Tech:Compromised Handling

If you're on this page just to learn things, that's good. If you're on this page because something has been compromised - that's less good but let's make the matter go away quickly and securely.

What private data is stored that can be compromised?[edit | edit source]

We store a fair amount of private things, not so much user-facing all the time but service-level things like passwords, certificate keys, actual servers, and so on. Here is a list of things we store which if compromised, should be dealt with as a serious incident:

Servers
Bacula (passwords)
Grafana (passwords)
GlusterFS (SSL Certificates)
Icinga2 (It contains passwords to connect to the db)
Icingaweb2 (Includes user passwords in the db and contains passwords to connect to the db)
IRC (mirahezebots password)
MariaDB (account passwords and databases)
MediaWiki (private settings, on-wiki accounts)
PostgreSQL (account passwords, databases, private keys)
PuppetDB (passwords for postgresql)
Redis (password)
Salt master (private keys)
SSL (private keys)

If you add something to private git which is not covered above, please ensure you update this page with the necessary information. If you don't and a security incident occurs relating to what you've added, you will be liable for the outcome even if you were not the cause of the incident in the first place.

Who to notify if something is compromised?[edit | edit source]

In general, an email to sremiraheze.org should always be sent if any data (or suspicion of data) is compromised. Specific services will have specific additional people to contact or people who should be notified to assess the situation (the person who is most knowledgeable about the component - see list of Site Reliability Engineering team members).
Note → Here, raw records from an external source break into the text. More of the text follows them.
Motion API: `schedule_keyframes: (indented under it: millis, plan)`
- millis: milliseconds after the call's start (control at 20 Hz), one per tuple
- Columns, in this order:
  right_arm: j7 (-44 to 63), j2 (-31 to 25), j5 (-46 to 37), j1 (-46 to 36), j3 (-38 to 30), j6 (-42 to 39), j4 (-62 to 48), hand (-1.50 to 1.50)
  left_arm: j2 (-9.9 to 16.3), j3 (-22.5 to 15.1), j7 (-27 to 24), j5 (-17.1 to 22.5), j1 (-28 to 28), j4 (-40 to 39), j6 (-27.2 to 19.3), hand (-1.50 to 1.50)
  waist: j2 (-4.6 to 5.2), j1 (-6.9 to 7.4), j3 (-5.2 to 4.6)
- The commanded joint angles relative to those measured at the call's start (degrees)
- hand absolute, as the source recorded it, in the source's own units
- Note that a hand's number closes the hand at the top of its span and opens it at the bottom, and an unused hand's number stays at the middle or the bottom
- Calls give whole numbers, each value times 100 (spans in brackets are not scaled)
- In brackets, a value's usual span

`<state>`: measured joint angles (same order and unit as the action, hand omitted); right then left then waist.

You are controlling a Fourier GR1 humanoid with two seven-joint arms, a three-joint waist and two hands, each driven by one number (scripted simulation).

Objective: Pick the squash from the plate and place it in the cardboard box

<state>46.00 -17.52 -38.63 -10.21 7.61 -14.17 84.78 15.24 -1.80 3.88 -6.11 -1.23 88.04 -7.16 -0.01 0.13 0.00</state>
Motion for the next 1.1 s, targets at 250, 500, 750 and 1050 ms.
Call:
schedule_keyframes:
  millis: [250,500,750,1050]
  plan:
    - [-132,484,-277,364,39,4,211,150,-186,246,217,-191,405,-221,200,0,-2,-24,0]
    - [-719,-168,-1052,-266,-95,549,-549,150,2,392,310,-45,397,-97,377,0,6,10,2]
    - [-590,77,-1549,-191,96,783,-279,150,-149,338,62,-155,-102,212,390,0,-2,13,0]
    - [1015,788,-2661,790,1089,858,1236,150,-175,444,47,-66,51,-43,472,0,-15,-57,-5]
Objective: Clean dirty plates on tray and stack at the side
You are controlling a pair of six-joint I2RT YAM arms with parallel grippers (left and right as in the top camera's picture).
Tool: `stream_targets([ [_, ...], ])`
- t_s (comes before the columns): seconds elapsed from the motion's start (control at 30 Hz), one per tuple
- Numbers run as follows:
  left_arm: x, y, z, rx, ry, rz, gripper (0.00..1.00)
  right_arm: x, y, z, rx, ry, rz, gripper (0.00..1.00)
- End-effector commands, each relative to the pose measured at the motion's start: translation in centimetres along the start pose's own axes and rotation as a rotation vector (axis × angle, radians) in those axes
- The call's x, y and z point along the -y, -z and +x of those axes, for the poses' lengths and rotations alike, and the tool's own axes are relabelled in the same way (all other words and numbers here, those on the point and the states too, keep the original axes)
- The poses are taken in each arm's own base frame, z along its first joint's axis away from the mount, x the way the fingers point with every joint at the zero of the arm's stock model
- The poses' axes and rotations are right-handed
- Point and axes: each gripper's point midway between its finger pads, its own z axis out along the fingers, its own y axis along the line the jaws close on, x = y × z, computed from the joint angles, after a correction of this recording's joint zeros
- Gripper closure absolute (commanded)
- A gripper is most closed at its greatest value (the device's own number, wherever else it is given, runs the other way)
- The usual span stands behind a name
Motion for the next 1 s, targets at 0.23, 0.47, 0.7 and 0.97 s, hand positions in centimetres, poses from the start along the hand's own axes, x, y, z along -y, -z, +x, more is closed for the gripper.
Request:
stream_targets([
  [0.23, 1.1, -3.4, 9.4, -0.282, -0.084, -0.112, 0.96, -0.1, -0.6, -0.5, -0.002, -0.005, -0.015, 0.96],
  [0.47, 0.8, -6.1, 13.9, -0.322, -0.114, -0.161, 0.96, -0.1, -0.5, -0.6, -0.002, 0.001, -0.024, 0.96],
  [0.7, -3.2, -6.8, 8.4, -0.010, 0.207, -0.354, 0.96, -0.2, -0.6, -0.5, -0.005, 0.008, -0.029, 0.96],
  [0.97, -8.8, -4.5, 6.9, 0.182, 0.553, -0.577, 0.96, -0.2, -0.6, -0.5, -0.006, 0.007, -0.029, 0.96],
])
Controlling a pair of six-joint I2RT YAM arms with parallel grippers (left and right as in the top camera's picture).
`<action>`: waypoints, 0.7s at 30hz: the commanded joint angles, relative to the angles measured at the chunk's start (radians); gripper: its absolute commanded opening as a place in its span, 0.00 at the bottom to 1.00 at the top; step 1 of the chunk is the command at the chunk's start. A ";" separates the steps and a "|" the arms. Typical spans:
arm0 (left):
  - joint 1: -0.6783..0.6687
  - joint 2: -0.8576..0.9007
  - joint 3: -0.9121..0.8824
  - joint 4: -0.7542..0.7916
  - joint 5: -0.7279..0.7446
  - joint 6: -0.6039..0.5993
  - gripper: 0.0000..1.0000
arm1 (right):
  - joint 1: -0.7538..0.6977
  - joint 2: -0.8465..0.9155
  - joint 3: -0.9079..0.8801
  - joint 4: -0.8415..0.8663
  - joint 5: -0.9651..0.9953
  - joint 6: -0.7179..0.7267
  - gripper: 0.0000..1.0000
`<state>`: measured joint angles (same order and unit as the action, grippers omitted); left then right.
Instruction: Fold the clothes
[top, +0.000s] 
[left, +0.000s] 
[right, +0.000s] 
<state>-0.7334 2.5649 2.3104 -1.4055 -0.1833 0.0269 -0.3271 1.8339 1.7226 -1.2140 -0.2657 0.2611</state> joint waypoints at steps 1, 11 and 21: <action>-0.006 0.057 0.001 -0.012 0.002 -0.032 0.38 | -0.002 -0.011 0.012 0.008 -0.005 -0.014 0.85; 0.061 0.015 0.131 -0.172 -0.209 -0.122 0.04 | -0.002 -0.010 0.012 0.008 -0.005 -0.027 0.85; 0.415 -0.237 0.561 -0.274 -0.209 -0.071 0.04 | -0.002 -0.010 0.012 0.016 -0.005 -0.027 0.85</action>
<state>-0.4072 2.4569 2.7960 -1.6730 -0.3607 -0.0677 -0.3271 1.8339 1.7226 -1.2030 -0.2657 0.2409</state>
We operate as an open project, therefore any security incident (no matter how small) will result in a community notification through an incident report. An incident report should always be submitted for security incidents as they're far more damaging in the long run than a 10-minute service outage, and is our way of showing progress and work towards providing a more secure platform. Reports should be drafted and approved by an Engineering Manager first as the consequences of a poor or unsatisfactorily complete report can be unpredictable.

Handling Compromises[edit | edit source]

Servers[edit | edit source]

The servers should be the most secure parts of the Miraheze operation. Firewalls exist to keep port access limited, failed SSH attempts eventually result in port bans for specific IPs, secure ciphers are used, and the root user cannot be logged into. Security updates are also run regularly - this prospect should be very unlikely but things happen.

Once someone is aware that a server has been compromised, their ability to handle the situation will be limited by their access. Site Reliability Engineering should be notified immediately. In extreme cases, if the user discovering the possible compromise has root access on the server but is not a Site Reliability Engineer, they may be able to handle parts of the plan below; however, if they're unsure, crowd control is the best method by means of either shutting the server down, disallowing port 22, or shutting down SSH - Site Reliability Engineering have back doors in, others do not.

Ensure no one can gain access to the system after the issue has been discovered. Be it stopping the ssh server, shutting it down (or a reboot to close connections), blocking all ports etc. just ensure no one can get into the system.
Begin to get a handle on how access may have been gained - through software? an SSH account? Compromised SSH key? If it can be tied to a certain and definitive SSH account - remove said account from all servers and check the rest for safety.
Evaluate how the hole can be closed, if a key was compromised - ensure it is gone and force a regeneration, if a service/software allowed access - was it a security issue upstream? Were we running old software? Could it be how we're using it? Thoroughly investigate this question and follow solutions up.
Discuss findings with others or send findings to sremiraheze.org to get more eyes on it.

The above is a basic plan to follow. Certain situations require more in-depth investigations, they can take minutes to hours to days to even weeks.

Bacula[edit | edit source]

Bacula passwords are used for authenticating communication between Bacula clients and directors. If the password becomes compromised, it is a possibility that a user can run their own backups using Bacula and thusly compromise data. The password should be reset in private git and puppet can then be run to update the passwords globally on the cluster. You should try to conclude how the password was compromised as it may make the solution ineffective here.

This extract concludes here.